1) What does "rate" mean in this video?
2) The formula we got was d=2s^2*sin(theta)*cos(theta)/g, but when I learnt it we got it as d=s^2*sin2(theta)/g.
Can anybody explain why?
Thanks. :)(21 votes)
- yes..rate means velocity!!
and sin2(theta)=2sin(theta)cos(theta)(20 votes)
- How does x and y component specify speed of the particle ?
I mean of the object is projected at an angle of 30degrees then how does its speed will be along x and y ?(4 votes)
- An object thrown at an angle with an initial speed can be modeled as two separate velocities going in different directions, one vertical and one horizontal. Whether thrown at an angle with a velocity, or pushed horizontally and vertically simultaneously, it will cause the same effect on the object and will act the same way (it will have a curved path), and will be mathematically equivalent than the first method mentioned.(6 votes)
- Isn't sin(theta)*cos(theta)=(1/2)*sin(2*theta) by reversing that sin(2*theta)=sin(theta+theta) and then we could use the sine addition identity and get sin(2*theta)=2*sin(theta)*cos(theta).
We have this in the distance formula so could it be written as (s^2/g)*sin(2*theta)?(4 votes)
- Yes, it can indeed. Many textbooks phrase the formula like that instead, probably because it's a little easier to memorize.(1 vote)
- why is rate s(cos theta) and not just s?(2 votes)
- s(cos theta) is the horizontal component of the s vector. The s vector by itself has a vertical component as well. Since s has a vertical component, it will not give us the correct value for horizontal distance. Hope that helps anyone with the same question.(3 votes)
- How would the ending equation end if the initial height wasn't 0?(3 votes)
- In that case, you'd have a different value for time, and therefore a different value for Δx.(1 vote)

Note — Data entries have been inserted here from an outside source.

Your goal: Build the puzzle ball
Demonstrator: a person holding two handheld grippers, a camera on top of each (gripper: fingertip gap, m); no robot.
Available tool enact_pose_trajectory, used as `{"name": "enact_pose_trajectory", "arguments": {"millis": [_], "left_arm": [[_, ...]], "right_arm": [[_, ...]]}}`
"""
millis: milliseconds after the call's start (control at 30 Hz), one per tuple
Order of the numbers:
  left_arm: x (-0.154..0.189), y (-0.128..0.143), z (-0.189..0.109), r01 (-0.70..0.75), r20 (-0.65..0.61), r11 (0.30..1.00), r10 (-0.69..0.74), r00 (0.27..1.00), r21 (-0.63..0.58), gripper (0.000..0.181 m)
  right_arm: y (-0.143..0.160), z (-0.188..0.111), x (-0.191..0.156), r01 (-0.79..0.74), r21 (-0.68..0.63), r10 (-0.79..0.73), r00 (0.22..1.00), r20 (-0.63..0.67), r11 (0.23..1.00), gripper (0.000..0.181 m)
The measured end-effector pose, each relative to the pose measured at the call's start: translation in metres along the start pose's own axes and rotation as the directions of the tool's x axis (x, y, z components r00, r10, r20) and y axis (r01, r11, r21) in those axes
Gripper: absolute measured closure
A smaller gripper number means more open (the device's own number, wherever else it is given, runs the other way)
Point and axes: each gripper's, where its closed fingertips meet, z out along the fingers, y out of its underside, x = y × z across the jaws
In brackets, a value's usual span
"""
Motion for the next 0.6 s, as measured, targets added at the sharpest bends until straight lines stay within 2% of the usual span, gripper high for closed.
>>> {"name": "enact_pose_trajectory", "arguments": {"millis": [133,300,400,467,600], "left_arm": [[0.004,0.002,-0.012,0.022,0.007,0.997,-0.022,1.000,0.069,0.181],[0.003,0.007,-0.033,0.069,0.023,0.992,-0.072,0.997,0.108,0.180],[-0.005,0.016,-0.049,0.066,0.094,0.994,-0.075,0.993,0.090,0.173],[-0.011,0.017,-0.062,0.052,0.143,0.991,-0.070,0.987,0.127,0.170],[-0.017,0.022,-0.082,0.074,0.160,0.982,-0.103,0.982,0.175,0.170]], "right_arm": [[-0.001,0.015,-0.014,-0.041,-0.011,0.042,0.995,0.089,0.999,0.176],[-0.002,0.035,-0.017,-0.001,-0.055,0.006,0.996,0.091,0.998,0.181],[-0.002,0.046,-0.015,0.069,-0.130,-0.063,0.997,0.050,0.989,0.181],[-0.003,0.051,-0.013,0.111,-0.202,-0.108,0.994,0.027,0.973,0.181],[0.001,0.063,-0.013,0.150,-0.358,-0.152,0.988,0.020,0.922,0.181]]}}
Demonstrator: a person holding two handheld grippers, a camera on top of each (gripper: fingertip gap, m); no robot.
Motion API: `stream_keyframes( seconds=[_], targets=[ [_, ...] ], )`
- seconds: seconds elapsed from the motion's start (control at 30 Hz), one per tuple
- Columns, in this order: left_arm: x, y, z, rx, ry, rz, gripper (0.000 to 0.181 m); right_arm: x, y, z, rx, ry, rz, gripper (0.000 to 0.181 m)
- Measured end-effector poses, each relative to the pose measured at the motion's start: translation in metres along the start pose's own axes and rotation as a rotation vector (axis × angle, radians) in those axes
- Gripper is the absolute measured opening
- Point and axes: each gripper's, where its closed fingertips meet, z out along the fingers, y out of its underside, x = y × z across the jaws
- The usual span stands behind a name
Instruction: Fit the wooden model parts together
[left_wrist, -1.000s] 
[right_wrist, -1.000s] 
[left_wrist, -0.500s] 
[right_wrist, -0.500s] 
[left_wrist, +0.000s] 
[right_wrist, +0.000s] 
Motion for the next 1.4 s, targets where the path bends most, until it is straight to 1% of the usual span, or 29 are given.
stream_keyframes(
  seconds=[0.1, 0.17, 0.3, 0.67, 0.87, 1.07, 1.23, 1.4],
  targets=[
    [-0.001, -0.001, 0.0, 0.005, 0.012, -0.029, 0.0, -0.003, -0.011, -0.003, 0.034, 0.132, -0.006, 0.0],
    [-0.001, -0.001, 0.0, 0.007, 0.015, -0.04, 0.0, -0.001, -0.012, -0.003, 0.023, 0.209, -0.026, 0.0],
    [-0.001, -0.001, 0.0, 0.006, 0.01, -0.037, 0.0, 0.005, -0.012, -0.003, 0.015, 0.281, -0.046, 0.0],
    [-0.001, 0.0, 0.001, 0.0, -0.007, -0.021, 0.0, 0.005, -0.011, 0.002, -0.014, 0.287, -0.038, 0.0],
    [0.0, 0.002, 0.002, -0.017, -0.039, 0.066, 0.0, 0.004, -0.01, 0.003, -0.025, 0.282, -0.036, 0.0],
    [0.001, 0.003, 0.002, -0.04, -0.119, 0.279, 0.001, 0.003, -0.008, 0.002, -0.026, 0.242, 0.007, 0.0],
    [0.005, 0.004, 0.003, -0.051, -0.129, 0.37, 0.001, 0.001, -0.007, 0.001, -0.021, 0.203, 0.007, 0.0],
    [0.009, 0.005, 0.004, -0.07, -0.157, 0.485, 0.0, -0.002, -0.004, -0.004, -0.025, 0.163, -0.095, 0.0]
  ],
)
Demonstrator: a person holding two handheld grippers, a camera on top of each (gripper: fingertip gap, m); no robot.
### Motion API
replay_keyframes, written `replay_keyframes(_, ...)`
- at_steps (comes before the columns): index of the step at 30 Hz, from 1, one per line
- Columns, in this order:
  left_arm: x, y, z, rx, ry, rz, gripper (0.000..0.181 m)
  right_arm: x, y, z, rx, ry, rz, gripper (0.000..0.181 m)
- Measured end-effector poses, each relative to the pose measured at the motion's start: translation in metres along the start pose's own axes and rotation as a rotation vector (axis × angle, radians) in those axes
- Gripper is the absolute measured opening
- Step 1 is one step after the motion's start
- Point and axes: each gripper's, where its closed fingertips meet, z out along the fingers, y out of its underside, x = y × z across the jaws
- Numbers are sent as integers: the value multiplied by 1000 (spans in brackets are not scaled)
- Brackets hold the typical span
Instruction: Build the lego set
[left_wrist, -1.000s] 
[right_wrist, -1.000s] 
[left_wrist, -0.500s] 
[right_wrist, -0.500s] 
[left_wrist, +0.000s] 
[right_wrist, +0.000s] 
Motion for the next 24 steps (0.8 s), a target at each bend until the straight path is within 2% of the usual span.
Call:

- Totally different question but - would changing the mass of a spherical projectile affect the horizontal displacement when launched horizontally from a constant height above the ground, with the same initial velocity in the presence of air? For example, say a lighter (8 grams) and heavier (34 grams) projectile were put to test.(2 votes)
- Of course it would. The reason being that a lighter object has less inertia compared to a heavier object. So, while the lighter object will slow down quicker, the heavier one will go farther due to its mass. In other words, the heavier object overcomes more of the air resistance (Though we don't consider air resistance in problems, we can't explain many stuff without air resistance) compared to the lighter object.
Hope this helped!(1 vote)
- at0:31sal says that we have to find horizontal distance. why can't we use vertical distance?(1 vote)
- Because "optimal angle" means the one that will make it go the furthest, not the highest.(3 votes)
- Horizontal distance is the range right?(1 vote)
- yes, range is the maximum horizontal distance traveled by a projectile.(1 vote)
- how do I calculate the time an object is in the air given the velocity and the angle at which it was launched(1 vote)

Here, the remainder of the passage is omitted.